Un nouveau fossile de cœlacanthe

Notre équipe de l’Université Flinders, en collaboration avec d’autres collègues d’Australie, du Canada et d’Europe, a découvert une nouvelle espèce de cœlacanthe fossile dans le comté de Gooniyandi, dans le nord de l’Australie occidentale. Il y a environ 380 millions d’années, le site était un récif tropical regorgeant de plus de 50 espèces de poissons.

Ngamugawi wirngarri, le nouveau fossile de cœlacanthe, est le premier poisson découvert dans la région à porter un nom qui nous a été donné en langue gooniyandi. Ce nom signifie « poisson ancien en l’honneur de Wirngarri », un ancien respecté de la communauté.

Ngamugawi est le cœlacanthe le mieux préservé en trois dimensions de la période dévonienne (il y a 359 à 419 millions d’années). Ce fossile offre un excellent aperçu de l’anatomie primitive de cette lignée.

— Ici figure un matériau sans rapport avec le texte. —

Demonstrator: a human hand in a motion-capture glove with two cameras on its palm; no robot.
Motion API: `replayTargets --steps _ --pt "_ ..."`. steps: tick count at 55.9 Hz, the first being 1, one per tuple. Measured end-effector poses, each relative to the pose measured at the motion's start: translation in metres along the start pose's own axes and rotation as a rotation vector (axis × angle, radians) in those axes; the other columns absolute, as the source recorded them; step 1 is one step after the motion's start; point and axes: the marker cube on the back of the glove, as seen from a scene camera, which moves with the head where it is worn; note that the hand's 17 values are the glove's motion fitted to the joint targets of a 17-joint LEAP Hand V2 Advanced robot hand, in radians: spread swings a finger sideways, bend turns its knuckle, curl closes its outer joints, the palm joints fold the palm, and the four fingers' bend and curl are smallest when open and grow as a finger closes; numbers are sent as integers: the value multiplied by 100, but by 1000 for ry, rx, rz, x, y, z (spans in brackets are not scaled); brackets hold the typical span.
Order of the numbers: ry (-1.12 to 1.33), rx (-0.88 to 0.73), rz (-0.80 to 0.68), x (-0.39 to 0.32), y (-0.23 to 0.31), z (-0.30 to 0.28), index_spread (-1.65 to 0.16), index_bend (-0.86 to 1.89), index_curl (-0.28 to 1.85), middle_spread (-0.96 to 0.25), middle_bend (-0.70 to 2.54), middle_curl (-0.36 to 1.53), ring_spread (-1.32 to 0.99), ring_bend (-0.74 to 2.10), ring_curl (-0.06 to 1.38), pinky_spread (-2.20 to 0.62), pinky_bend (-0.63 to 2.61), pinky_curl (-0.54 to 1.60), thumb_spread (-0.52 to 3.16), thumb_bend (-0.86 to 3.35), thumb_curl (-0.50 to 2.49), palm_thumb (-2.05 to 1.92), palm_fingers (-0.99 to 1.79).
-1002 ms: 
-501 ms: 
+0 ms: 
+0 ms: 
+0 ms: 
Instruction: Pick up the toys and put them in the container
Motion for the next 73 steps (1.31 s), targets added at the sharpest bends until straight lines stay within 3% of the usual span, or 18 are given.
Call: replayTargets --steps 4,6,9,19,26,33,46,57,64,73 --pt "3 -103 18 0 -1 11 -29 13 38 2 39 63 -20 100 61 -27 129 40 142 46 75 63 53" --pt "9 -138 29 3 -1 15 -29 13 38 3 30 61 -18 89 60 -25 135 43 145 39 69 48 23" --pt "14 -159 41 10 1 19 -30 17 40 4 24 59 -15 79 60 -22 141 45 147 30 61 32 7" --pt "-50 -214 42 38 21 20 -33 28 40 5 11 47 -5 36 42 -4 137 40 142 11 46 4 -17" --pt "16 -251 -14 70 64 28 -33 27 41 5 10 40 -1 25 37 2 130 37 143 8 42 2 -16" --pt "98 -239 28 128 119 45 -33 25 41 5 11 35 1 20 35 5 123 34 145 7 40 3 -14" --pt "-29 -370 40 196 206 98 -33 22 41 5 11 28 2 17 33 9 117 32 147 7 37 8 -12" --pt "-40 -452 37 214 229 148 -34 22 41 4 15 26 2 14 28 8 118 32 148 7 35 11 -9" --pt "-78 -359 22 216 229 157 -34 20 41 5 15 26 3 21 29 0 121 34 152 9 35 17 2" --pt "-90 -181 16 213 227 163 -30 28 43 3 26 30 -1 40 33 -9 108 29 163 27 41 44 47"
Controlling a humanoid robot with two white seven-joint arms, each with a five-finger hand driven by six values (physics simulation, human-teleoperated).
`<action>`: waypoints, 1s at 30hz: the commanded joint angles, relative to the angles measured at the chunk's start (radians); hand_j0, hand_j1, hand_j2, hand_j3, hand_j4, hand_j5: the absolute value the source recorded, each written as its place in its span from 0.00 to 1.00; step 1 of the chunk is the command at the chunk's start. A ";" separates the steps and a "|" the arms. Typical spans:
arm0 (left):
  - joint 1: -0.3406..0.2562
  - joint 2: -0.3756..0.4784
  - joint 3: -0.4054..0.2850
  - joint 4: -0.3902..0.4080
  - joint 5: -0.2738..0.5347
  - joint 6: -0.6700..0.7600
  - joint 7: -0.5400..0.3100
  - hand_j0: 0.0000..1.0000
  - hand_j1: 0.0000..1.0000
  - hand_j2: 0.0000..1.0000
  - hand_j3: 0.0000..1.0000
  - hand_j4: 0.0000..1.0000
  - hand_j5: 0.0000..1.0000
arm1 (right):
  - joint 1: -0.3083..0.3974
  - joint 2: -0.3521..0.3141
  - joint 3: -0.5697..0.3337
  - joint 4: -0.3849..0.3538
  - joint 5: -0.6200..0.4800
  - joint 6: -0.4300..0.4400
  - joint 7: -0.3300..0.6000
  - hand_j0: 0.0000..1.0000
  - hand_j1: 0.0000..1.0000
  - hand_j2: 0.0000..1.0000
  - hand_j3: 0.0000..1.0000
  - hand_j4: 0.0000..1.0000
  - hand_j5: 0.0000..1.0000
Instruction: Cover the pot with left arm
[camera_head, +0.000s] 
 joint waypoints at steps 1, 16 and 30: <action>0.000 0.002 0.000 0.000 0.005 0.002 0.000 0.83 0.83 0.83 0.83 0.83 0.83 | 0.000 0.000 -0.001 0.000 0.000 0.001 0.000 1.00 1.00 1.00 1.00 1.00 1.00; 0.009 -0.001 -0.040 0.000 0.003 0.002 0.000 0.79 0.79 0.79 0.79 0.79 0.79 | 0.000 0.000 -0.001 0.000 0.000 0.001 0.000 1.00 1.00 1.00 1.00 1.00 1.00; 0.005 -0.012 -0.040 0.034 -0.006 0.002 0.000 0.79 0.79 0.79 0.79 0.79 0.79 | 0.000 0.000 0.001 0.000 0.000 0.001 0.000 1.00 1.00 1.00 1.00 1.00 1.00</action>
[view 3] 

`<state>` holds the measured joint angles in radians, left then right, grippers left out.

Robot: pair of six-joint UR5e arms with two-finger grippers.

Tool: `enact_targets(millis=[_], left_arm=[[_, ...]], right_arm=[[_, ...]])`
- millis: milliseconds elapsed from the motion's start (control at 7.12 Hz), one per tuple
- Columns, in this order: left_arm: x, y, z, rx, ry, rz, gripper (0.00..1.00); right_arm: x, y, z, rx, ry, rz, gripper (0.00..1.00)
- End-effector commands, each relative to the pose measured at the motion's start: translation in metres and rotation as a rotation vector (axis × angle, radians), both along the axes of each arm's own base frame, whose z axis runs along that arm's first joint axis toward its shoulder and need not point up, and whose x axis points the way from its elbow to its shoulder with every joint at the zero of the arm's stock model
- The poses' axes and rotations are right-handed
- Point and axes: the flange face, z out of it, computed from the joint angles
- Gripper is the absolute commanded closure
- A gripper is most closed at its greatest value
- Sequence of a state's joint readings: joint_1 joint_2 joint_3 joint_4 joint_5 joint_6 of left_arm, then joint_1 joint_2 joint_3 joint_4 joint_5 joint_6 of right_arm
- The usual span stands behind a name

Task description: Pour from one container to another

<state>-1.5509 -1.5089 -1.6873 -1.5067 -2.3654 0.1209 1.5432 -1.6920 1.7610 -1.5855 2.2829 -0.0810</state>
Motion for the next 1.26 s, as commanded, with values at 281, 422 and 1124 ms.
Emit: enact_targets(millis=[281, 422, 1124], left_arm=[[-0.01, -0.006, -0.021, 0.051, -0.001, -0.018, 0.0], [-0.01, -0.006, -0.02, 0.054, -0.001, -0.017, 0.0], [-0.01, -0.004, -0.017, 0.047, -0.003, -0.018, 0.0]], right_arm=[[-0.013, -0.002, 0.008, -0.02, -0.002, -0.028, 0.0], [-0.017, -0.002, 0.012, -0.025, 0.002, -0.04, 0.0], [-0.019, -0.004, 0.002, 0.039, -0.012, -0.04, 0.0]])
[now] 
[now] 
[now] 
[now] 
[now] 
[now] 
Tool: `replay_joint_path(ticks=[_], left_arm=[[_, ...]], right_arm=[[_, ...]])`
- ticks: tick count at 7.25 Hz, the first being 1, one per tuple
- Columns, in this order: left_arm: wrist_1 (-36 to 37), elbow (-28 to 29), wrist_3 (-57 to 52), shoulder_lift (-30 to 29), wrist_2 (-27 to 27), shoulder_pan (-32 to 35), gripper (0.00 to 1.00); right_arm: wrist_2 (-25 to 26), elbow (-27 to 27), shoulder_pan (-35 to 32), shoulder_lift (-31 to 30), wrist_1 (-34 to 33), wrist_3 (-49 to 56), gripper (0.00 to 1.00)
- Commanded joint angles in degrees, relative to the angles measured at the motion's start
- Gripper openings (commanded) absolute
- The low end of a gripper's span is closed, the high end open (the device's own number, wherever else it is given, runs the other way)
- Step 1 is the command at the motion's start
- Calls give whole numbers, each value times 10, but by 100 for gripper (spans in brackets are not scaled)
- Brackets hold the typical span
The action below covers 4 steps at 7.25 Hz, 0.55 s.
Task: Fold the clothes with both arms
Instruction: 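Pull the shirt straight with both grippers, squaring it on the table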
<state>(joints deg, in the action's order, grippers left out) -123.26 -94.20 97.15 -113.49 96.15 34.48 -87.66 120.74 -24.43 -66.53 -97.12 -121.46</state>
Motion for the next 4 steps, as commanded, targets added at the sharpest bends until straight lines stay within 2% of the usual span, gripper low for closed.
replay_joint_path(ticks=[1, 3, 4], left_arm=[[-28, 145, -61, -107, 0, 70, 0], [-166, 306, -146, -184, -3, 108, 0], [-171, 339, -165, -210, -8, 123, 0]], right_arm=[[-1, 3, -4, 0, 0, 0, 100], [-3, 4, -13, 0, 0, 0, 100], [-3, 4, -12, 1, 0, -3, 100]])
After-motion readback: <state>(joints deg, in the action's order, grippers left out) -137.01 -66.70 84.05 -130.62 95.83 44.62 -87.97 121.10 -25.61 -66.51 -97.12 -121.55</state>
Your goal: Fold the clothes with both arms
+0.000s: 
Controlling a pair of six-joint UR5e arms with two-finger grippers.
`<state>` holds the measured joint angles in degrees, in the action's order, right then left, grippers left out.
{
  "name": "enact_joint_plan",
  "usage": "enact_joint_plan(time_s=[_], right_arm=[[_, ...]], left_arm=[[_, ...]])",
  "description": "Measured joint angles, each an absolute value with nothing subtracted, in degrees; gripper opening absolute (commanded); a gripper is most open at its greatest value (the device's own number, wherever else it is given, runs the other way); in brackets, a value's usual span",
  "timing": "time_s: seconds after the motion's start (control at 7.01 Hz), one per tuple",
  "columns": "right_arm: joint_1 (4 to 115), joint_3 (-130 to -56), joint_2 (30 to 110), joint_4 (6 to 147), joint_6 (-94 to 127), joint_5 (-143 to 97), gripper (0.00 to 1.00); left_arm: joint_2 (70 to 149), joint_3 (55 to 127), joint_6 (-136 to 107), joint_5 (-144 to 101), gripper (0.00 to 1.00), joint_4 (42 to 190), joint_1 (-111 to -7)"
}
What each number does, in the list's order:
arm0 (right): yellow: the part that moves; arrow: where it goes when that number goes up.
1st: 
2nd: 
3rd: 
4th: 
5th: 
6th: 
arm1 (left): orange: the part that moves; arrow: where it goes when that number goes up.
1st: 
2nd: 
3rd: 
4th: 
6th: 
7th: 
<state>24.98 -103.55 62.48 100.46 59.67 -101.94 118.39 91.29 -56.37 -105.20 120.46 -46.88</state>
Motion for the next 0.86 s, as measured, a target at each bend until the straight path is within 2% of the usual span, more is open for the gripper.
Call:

Reconstruction numérique 3D du crâne de Ngamugawi wirngarri, un nouveau cœlacanthe du Dévonien de la formation de Gogo. Crédit : Reconstruction par Alice Clement

La tectonique des plaques est à l’origine de l’évolution du cœlacanthe

L’étude de cette nouvelle espèce nous a conduit à analyser l’histoire évolutive de tous les cœlacanthes connus. Nous avons ainsi calculé les taux d’évolution au cours de leurs 410 millions d’années d’histoire.

Nous avons constaté que les cœlacanthes ont généralement évolué lentement, à quelques exceptions près.

Nous avons également analysé une série de facteurs environnementaux que nous avons considérés comme des candidats potentiels pour influencer les taux d’évolution du cœlacanthe. Il s’agit notamment de l’activité des plaques tectoniques, de la température des océans, des niveaux d’oxygène dans l’eau et des niveaux de dioxyde de carbone dans l’atmosphère.

Parmi toutes les variables que nous avons étudiées, celle qui a eu la plus grande influence sur le rythme d’évolution du cœlacanthe était l’activité des plaques tectoniques. De nouvelles espèces de cœlacanthes étaient plus susceptibles d’apparaître pendant les périodes d’activité tectonique accrue, lorsque les mouvements sismiques transformaient les habitats.

Les cœlacanthes sont-ils encore en évolution ?

Parallèlement à notre analyse de tous les cœlacanthes fossiles, nous avons également examiné de près les deux espèces vivantes, Latimeria chalumnae et Latimeria menadoensis.

À première vue, ces poissons ressemblent presque à certains de leurs homologues d’il y a des centaines de millions d’années. Cependant, après une analyse plus approfondie, nous avons pu constater qu’ils étaient en fait distincts de leurs parents disparus.

Bien que Latimeria ait pratiquement cessé de développer de nouvelles caractéristiques, les proportions de son corps et les détails de son ADN continuent de changer un peu. Il ne s’agit donc peut-être pas d’un « fossile vivant » après tout.

Plus d’informations :
Un cœlacanthe du Dévonien supérieur reconfigure la phylogénie, la disparité et la dynamique évolutive des actinides », Nature Communications (2024). DOI : 10.1038/s41467-024-51238-4. www.nature.com/articles/s41467-024-51238-4

Fourni par The Conversation

Cet article est republié à partir de La Conversation sous licence Creative Commons. Lire la suite article original.